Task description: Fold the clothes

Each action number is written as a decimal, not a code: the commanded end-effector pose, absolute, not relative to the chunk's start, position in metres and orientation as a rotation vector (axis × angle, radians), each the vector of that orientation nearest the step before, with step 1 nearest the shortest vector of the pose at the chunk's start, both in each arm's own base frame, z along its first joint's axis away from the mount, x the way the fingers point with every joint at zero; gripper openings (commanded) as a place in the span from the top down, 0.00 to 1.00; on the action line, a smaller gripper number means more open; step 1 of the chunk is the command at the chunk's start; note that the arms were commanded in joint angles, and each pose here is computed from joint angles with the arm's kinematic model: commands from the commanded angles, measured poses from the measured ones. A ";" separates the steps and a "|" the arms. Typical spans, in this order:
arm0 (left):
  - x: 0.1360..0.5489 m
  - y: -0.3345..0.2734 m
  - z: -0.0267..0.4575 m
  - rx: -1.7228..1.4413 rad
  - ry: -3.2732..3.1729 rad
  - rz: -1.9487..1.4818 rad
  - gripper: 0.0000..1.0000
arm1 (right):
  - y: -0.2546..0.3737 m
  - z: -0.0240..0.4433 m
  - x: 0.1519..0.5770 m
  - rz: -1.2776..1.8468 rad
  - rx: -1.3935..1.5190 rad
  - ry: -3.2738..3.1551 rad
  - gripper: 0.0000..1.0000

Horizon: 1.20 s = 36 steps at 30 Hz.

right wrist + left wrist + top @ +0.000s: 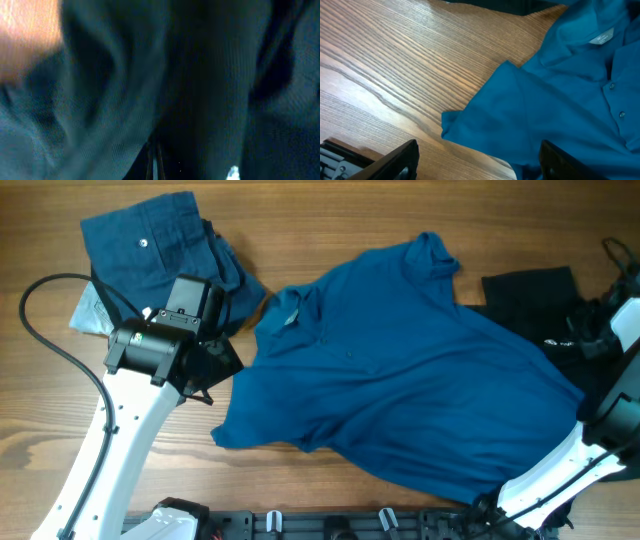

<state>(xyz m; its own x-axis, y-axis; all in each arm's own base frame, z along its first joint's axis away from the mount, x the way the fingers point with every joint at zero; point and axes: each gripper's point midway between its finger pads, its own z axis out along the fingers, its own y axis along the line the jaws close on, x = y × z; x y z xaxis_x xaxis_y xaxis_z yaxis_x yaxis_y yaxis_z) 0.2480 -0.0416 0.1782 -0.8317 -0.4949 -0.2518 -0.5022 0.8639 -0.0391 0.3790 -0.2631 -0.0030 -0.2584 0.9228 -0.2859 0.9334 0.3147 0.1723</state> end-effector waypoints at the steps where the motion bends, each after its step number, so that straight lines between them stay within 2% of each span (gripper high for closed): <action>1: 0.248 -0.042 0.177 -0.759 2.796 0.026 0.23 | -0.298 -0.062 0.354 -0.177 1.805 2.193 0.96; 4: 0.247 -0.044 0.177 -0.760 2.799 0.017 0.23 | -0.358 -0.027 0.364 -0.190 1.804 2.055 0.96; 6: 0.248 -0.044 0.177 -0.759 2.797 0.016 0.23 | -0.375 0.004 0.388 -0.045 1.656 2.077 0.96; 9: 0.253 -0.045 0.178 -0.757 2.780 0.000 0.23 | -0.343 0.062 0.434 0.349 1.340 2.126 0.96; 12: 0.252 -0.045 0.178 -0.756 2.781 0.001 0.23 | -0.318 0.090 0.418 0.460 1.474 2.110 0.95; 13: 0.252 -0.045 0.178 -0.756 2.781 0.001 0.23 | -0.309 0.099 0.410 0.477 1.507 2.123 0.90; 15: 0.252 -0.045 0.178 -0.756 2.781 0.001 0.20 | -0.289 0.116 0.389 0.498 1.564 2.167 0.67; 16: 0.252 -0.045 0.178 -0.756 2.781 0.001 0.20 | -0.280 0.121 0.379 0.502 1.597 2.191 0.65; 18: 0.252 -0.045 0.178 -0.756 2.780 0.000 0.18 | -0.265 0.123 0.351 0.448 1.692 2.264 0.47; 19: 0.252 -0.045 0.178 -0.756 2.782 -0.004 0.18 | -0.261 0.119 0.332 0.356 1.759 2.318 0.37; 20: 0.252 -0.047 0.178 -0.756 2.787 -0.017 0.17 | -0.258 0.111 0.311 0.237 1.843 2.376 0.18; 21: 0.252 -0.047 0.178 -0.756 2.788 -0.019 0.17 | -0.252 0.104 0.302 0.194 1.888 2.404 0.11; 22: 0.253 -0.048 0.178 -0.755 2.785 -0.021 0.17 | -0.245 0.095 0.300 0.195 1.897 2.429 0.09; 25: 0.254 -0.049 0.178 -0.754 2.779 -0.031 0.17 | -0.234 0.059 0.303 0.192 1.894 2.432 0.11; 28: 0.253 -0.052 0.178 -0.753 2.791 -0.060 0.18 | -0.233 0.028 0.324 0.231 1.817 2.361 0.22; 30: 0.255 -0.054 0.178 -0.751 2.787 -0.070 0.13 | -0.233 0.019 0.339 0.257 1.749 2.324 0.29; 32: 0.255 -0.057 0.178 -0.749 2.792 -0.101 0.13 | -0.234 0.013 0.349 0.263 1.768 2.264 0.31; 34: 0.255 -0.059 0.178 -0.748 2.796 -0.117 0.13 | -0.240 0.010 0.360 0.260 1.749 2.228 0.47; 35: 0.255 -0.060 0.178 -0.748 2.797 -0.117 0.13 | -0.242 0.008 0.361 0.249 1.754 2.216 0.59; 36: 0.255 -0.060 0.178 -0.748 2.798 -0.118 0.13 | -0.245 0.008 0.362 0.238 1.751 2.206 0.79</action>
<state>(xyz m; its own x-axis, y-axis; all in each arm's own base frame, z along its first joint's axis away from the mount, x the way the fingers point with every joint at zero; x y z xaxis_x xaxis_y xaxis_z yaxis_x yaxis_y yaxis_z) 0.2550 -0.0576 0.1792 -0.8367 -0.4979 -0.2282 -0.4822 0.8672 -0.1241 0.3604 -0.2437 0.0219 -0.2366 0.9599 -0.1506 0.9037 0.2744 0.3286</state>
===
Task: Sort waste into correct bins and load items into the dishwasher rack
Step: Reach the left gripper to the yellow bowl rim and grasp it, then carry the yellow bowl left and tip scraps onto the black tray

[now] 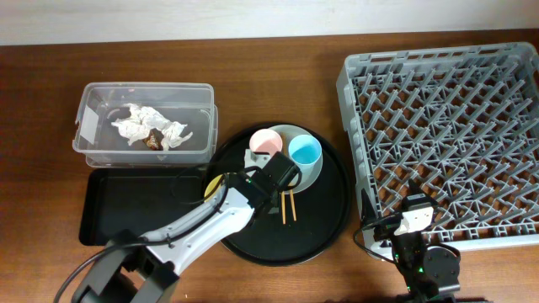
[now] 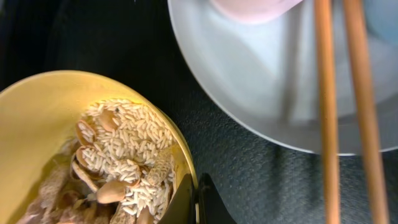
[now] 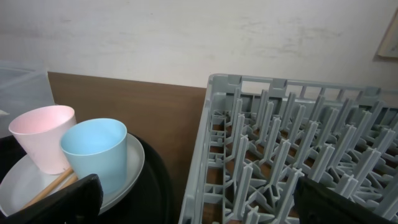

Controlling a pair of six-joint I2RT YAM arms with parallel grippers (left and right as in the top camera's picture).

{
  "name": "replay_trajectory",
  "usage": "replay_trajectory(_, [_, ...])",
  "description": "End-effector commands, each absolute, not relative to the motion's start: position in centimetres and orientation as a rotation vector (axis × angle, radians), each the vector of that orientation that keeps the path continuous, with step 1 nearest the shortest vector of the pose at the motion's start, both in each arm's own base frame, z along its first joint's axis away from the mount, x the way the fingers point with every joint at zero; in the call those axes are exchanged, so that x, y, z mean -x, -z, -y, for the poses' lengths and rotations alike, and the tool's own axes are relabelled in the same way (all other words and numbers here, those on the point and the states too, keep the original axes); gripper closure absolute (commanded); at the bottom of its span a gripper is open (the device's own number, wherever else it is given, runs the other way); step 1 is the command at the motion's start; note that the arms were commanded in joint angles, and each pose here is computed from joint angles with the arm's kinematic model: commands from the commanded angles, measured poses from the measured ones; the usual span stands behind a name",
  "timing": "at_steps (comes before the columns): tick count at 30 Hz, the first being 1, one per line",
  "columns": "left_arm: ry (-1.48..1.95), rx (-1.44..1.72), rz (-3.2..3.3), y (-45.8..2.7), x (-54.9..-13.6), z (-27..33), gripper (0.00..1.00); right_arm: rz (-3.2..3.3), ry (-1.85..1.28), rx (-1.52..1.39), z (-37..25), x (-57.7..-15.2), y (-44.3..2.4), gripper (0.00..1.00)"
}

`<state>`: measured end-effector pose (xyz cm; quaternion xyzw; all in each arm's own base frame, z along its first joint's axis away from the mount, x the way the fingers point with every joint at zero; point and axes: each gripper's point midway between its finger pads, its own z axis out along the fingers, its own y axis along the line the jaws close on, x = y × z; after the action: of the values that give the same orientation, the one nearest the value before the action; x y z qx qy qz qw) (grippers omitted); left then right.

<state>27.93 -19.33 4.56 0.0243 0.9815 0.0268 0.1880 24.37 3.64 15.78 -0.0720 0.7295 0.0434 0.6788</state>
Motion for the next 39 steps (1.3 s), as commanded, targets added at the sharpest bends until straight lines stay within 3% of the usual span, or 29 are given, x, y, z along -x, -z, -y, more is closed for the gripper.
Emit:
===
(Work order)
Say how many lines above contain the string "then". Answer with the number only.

(Response box)
2